Illuminate the tank from the bottom, using a light source. Fill the tank with 80 to 90%distilled water and maintain the temperature at 28, plus or minus one degree Celsius. Measure the temperature using a thermometer and regulate it using a commercial aquarium heater.
After a minimum of two minutes of acclimatization, record the fish swimming behavior from a planned view on the two-dimensional plane of the experimental area, using a video camera for five minutes. To avoid inconsistencies, in different batches of recordings, do not exceed 10 minutes of acclimatization. Analyze the videos using video tracking software with the open tank protocol, for the acquisition of distance traveled and mean speed of each subject.
The present experiment assessed the changes in adult zebrafish swimming behavior, following intracerebroventricular microinjection with 6-hydroxydopamine. The main brain region of interest was the ventral diencephalon, made up of the preoptic area, posterior tuberculum and hypothalamus. More than 85%of the tyrosine hydroxylase immunoreactive dopaminergic neurons in the ventral diencephalon were ablated on day three postlesion.

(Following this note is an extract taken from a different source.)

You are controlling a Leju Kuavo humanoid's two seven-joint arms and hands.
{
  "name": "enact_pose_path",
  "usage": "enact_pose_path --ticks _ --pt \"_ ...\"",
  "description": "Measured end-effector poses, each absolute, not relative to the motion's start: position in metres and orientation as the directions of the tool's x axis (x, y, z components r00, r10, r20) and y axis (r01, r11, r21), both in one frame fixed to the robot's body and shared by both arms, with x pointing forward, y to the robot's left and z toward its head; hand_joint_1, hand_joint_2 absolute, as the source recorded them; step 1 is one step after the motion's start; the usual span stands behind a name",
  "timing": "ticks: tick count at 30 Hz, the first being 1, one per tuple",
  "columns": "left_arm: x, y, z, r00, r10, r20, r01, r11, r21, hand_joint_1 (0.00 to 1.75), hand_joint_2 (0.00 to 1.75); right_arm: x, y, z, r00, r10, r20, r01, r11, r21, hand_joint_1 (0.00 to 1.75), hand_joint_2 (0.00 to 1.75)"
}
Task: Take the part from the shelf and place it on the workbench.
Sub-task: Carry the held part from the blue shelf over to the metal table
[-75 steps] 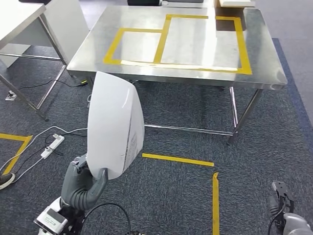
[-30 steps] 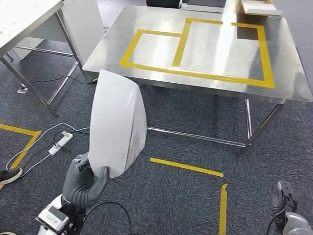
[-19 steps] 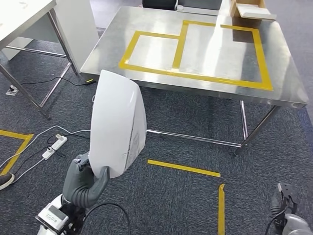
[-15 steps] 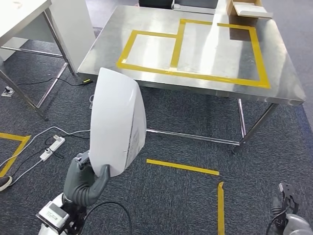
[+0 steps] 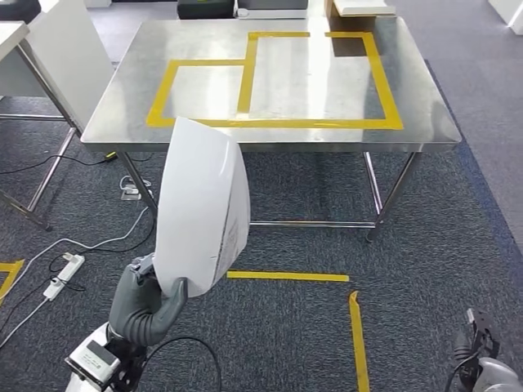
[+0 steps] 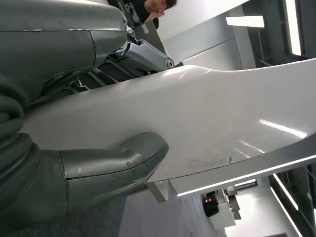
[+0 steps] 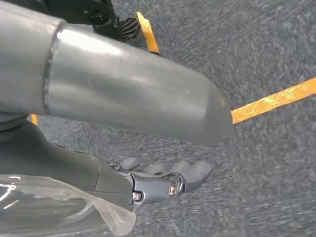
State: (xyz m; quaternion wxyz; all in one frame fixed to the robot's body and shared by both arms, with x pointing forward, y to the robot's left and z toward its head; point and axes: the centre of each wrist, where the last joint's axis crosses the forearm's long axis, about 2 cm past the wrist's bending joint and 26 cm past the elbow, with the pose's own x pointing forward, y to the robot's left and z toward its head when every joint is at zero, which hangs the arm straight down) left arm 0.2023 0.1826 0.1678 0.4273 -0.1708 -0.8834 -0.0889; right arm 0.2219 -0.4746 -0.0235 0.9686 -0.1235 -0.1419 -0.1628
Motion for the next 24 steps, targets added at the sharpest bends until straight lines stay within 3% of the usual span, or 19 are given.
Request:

The number of tyrosine hydroxylase immunoreactive dopaminergenic neurons then increase by more than 50%at day 14 postlesion, before achieving full regeneration 30 days postlesion. Analysis of zebrafish swimming behavior, using video tracking software, indicated that both the mean speed and distance traveled of the lesioned group, on day three postlesion, were significantly reduced to less than 45%when compared to sham. The lesioned group exhibited recovery of motor function, 30 days postlesion, with no significant difference of either the mean speed or the distance traveled, when compared to sham.
It is important to have the locomotor assessment performed within a fixed timeframe. For example, 8:00 AM to 12:00 PM.And the water temperature maintained at 28 degrees Celsius, throughout the experiment. Other behavioral tests, like shoaling and anxiety-like behaviors, can be performed, to explore additional changes or functional effects of dopaminergic neurons ablation, following 6-OHDA injection of the adult zebrafish brain.